Título: Argentina abre caminho para punir ditadores
Autor: Camarotti, Mariana
Fonte: O Globo, 14/07/2007, O Mundo, p. 39

Em decisão histórica, Corte Suprema do país anula indultos concedidos ao ex-general Santiago Omar Riveros.

BUENOS AIRES. Em uma decisão histórica, a Corte Suprema argentina anulou os indultos que favoreciam o ex-general Santiago Omar Riveros, um dos agentes da ditadura militar (1976-1983). O parecer abre caminho para que os perdões dados pelo ex-presidente Carlos Menem a outros repressores líderes das Forças Armadas, como o ex-presidente Jorge Videla e Emilio Eduardo Massera, também sejam derrubados. A ditadura argentina, a mais violenta da América Latina, que deixou 30 mil mortos e desaparecidos, além de sobreviventes de torturas e crianças roubadas de centros clandestinos ao nascer.
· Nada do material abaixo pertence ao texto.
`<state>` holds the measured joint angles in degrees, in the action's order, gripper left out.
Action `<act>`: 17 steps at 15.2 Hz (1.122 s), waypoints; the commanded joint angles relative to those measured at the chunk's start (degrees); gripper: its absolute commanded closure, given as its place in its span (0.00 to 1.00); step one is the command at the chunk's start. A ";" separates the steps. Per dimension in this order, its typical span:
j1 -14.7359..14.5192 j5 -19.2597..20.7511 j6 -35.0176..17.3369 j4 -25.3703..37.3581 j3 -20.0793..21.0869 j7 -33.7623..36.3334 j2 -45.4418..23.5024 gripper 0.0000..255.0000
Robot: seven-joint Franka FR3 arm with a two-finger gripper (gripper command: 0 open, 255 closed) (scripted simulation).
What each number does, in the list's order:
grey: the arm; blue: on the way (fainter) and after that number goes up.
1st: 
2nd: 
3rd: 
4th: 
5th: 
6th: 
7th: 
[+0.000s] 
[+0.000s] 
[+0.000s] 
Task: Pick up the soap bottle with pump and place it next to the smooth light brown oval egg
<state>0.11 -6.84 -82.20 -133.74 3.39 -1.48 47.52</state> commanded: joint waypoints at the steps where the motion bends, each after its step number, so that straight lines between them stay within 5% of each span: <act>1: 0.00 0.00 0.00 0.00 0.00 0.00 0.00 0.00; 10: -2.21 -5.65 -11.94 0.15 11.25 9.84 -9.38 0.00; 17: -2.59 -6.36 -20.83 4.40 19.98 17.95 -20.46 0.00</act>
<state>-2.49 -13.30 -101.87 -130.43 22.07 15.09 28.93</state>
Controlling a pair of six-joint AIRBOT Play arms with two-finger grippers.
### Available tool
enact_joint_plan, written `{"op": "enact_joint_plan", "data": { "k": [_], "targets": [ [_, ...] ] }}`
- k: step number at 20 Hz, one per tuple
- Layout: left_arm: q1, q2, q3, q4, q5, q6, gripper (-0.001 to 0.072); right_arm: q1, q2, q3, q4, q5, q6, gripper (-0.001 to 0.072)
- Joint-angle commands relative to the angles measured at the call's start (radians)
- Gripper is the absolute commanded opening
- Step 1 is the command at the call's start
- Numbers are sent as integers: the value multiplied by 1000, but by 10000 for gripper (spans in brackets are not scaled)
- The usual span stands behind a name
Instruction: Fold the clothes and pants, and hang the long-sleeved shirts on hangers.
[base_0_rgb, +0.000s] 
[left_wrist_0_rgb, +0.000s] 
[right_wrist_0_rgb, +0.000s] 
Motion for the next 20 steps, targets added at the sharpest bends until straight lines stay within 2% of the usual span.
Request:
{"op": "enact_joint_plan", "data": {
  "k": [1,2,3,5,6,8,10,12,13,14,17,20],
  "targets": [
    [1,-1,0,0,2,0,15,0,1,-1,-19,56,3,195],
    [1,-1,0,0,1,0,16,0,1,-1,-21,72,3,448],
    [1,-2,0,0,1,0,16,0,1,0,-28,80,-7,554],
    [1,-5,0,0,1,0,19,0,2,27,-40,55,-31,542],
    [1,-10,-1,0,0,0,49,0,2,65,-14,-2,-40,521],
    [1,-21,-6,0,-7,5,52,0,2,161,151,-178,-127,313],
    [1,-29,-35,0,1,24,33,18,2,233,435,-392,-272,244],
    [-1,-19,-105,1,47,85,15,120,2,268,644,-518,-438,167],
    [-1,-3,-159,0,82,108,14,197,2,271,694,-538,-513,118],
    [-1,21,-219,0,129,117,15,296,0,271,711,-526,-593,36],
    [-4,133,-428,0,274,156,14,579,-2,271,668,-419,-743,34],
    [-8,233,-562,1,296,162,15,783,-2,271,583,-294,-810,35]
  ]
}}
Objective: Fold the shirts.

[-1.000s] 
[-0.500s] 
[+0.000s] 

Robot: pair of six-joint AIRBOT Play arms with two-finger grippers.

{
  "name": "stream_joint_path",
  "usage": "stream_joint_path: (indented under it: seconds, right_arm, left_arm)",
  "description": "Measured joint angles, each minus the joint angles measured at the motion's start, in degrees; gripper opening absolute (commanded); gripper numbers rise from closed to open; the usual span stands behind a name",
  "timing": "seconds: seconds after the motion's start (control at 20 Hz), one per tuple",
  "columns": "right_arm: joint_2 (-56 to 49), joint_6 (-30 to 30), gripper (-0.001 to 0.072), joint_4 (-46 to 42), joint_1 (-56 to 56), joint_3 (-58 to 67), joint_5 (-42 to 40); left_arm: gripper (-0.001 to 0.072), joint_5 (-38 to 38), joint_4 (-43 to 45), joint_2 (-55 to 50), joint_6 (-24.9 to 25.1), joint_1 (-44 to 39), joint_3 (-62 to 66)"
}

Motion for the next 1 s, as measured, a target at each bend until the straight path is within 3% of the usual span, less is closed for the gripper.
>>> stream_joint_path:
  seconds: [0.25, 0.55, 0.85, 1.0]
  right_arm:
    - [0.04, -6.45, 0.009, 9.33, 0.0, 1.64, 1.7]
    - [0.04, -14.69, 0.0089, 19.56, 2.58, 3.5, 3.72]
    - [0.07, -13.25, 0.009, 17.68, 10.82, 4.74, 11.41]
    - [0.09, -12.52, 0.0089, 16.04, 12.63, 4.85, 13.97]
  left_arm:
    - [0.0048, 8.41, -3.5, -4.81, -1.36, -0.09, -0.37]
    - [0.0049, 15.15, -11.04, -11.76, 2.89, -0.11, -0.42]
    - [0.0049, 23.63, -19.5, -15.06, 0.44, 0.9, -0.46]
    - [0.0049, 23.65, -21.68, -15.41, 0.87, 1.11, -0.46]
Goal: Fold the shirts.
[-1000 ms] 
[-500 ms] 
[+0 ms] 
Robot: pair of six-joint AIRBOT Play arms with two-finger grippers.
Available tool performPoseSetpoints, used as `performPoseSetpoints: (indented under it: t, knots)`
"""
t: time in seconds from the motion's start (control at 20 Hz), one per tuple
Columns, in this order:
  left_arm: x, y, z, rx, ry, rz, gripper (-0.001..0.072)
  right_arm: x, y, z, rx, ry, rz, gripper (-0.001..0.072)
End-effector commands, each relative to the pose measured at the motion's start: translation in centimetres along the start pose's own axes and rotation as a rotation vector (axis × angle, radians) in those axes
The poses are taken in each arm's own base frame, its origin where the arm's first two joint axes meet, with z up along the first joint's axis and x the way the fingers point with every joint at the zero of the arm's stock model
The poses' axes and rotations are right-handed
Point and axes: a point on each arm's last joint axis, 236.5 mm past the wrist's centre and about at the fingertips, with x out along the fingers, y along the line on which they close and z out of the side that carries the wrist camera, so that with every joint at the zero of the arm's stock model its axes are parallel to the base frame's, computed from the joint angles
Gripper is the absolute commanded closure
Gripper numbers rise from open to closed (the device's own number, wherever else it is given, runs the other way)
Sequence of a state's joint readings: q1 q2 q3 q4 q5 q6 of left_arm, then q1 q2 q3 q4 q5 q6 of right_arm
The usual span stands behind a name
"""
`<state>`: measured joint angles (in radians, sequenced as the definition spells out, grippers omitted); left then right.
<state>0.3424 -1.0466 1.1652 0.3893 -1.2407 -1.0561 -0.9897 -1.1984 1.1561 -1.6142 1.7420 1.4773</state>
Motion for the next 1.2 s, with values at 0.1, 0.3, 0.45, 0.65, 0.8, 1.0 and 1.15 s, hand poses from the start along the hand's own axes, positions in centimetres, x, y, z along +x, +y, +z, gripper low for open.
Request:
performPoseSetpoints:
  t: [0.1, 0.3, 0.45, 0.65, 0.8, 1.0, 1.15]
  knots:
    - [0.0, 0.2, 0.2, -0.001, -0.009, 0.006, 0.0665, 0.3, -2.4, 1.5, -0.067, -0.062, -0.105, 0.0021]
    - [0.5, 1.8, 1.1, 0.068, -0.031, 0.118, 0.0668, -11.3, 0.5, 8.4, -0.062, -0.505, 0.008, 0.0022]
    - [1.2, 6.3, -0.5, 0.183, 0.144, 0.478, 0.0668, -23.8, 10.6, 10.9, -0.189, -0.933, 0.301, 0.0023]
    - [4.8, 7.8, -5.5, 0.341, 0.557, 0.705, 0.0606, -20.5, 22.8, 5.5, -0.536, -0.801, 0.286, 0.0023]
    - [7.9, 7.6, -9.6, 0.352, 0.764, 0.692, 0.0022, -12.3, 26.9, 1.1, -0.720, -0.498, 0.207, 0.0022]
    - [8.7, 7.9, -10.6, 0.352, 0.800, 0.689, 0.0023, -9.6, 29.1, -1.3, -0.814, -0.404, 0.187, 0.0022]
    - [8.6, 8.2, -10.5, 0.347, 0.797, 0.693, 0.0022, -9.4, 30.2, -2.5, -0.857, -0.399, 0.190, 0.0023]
A Corte Suprema cumpre, dessa maneira, um ciclo que teve início em 2004, quando declarou que os crimes de lesa-humanidade não prescreviam, durante o julgamento do espião chileno Enrique Aracibia Clavel. No ano seguinte, no caso do militar Julio Simon, a Corte declarou que as leis de Ponto Final e Obediência Devida, de 1989 e 1990, eram inconstitucionais.

Riveros foi preso em 1985 recebeu indultos em 1989

Embora a luta de sobreviventes dos porões da ditadura, de familiares de vítimas e desaparecidos, organizações não-governamentais e movimentos sociais seja permanente na Argentina, na tentativa de levar a julgamento os ex-militares desde que a democracia reassumiu o país, só em 2004 é que a Corte começou a mudar sua posição sobre os casos. A mudança começou com a renovação do corpo integrante colocada em marcha pelo presidente Néstor Kirchner, que ganhou o apoio dos movimentos sociais e familiares.

Santiago Omar Riveros, 83 anos, foi comandante de Institutos Militares de 1975 a 1978. Integrante do Plano Condor (conhecido plano coordenado de repressão na América Latina), Riveros é acusado pelas Avós da Praça de Maio de envolvimento em partos clandestinos de mulheres e roubo de bebês.

Riveros havia sido processado e preso em 1985, por homicídio qualificado, mas terminou sendo beneficiado por Menem em 1989. Além disso, ele tinha sido levado a julgamento - com o ex-general Guillermo Suárez Manson - pelo governo da Itália pelo desaparecimento de três italianos durante a ditadura argentina.

Menem voltou a defender o perdão para repressores

De acordo com o tribunal, "os delitos de lesa-humanidade, por sua gravidade, são contrários não apenas à Constituição Nacional, mas também a toda comunidade internacional". Por isso, declarou que pesa sobre todos os Estados "a obrigação de esclarecê-los e identificar seus culpados"

Ontem, mesmo antes de conhecer a decisão da Justiça, Menem, que governou o país de 1989 a 1999 e atualmente é senador, voltou a defender o perdão.

- O atual governo deu início a uma revisão tendenciosa do passado que não faz mais que reavivar o ódio. É uma revisão parcial, unilateral, mais parecida a uma vingança que a uma atitude equilibrada e ponderada - disse.

A decisão beneficiou, além de Riveros, outros generais em 30 acusações de homicídio, privação ilegal de liberdade e outros crimes contra a Humanidade. As leis de perdão deixaram impunes militares que, como Videla, haviam sido julgados e condenados à prisão perpétua no histórico julgamento contra a Junta Militar em 1985.

Também nesta semana nove ex-militares do Exército - que não ocuparam presidência de Juntas ou instituições militares nem foram beneficiados pelas leis do perdão - começaram a ser julgados por crimes contra a Humanidade cometidos na última ditadura. Até então, apenas policiais tinham ido a julgamento - e dois foram condenados em 2006. Na semana passada, o ex-capelão policial Christian Von Wernich sentou-se pela primeira vez no banco dos réus pelos mesmos motivos, em um julgamento que deve durar até setembro.